Le poids des politiques publiques
À partir de là émerge le besoin d’une plus grande cohérence dans nos politiques publiques, pour une transition effective. Une perspective trop peu étudiée est celle de la demande. Des modalités concrètes devraient être mises en place pour œuvrer à une réduction de la demande de déplacement. Mais jusqu’alors, la politique, dans ses grandes stratégies et ses plans urbains, n’a jamais inclus (ou a marginalisé) les objectifs de réduction des distances à parcourir pour les populations. Or, un objectif se doit d’être défini pour entrainer des mesures concrètes.
En France, des initiatives sont à l’œuvre dans le cadre de cette transition, des villes comme Bordeaux ou Strasbourg favorisent la pratique du vélo pour leurs habitants, et les entreprises montrent des résultats probants. Ce genre de mesures apparaît souvent impopulaire de prime abord, mais finit par satisfaire les populations. Néanmoins, la France a encore bien des progrès à faire, et a beaucoup à apprendre de ses voisins européens.
En Belgique, le principe de la rue scolaire a été développé pour sécuriser l’accès aux zones scolaires et donner envie de venir à l’école à pied ou à vélo. La rue scolaire est dans le code belge et commence à s’implémenter chez son voisin français : en France, lorsqu’une rue scolaire est mise en place, plus de 80 % des parents sont satisfaits et demandent à ce que la mesure perdure.
Une autre initiative est celle des plans de circulation pour limiter le trafic de transit entre différents quartiers. Elle émerge en premier lieu à Groningen aux Pays-bas. L’idée est de définir les quartiers et créer une étanchéité entre chaque quartier. Cette mesure participe entre autres d’une adoption massive du vélo dans le pays. La France reprend récemment le concept avec, entre autres, Lille comme ville pionnière.
En plus des mesures d’aménagements, les incitations financières s’avèrent également d’une efficacité redoutable. Les indemnités kilométriques vélo perçues en Belgique se développent en France, et les expérimentations montrent un franc succès à court terme, avec une multiplication par deux du nombre de salariés cyclistes. De même, le concept des péages inversé, venu des pays bas, permet une décongestion du trafic aux heures de pointes par différents procédés (incitation à changer ses horaires, incitation au télétravail ou au covoiturage), et cette méthode est actuellement à l’essai aux abords de Lille.

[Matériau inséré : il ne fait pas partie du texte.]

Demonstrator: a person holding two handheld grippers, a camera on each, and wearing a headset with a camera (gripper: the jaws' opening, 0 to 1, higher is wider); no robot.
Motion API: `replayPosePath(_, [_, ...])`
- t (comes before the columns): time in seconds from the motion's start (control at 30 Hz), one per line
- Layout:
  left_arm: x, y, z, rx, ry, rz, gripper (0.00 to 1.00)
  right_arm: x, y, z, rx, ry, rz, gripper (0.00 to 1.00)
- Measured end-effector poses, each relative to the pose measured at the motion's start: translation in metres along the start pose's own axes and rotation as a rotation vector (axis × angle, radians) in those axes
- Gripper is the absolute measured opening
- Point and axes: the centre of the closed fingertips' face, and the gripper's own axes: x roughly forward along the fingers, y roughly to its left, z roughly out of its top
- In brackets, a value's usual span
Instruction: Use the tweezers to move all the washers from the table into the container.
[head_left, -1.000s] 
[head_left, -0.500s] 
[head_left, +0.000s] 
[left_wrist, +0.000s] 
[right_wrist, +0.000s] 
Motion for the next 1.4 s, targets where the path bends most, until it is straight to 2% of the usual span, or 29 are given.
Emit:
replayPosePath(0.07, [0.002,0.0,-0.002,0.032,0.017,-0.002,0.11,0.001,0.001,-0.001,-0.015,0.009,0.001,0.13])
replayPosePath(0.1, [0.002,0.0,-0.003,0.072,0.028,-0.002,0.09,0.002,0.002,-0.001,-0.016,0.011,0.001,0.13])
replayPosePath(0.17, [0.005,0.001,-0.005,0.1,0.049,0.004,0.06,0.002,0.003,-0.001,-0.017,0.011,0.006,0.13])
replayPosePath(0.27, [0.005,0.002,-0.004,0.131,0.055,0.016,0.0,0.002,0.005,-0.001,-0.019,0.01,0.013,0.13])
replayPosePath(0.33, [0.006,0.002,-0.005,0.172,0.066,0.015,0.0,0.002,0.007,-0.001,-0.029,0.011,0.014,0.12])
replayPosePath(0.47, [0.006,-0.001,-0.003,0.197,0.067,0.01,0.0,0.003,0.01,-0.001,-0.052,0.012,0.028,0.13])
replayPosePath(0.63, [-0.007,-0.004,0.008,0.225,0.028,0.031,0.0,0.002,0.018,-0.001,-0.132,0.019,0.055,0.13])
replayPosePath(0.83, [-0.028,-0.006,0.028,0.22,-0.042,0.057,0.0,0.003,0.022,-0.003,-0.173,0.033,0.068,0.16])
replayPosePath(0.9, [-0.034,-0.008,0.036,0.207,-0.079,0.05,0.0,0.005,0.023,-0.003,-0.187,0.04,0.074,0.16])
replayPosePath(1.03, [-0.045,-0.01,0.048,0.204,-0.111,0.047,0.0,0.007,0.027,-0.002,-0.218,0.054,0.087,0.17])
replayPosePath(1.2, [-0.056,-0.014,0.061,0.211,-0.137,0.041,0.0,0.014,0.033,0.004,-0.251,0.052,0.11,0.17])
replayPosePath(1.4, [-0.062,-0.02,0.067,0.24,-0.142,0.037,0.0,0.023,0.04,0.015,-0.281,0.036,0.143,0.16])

Entre autres illustrations de ces évolutions, Sébastien Morvan, co-fondateur du Brussels Beer Projects, détaille son initiative. Il essaye d’insuffler un engagement environnemental à cette entreprise, via des gestes audacieux visant précisément à une plus grande sobriété, entre autres sur la question des transports. Sébastien explique que la totalité de leurs employés (à part les commerciaux) se déplacent sur leur lieu de travail en train ou à vélo. Pour l’acheminement des cuves, ils ont essayé de favoriser des acheminements par le canal. Des actions de plus grande ampleur sont mises en place : autrefois fier d’exporter sur quatre continents, BBP a relocalisé ses productions, et l’entreprise a arrêté le grand export (c’est-à-dire dans les zones hors Europe). C’est la première brasserie belge à prendre cet engagement. Par ailleurs, les voyages de service dans des villes telles que Copenhague se substituent à des destinations plus locales, une décision bien réceptionnée dans les équipes.
Mathieu souligne l’originalité de la démarche, qui s’appuie sur le levier de sobriété, encore trop peu mis en avant aujourd’hui. Aujourd’hui, en somme, plus le groupe grandit, moins il exporte et il se recentre ainsi sur un circuit local. Une décision audacieuse, couplée à une démarche sincère de l’équipe pour reconnaitre ses acquis, mais aussi pointer du doigt les efforts qu’il reste à faire.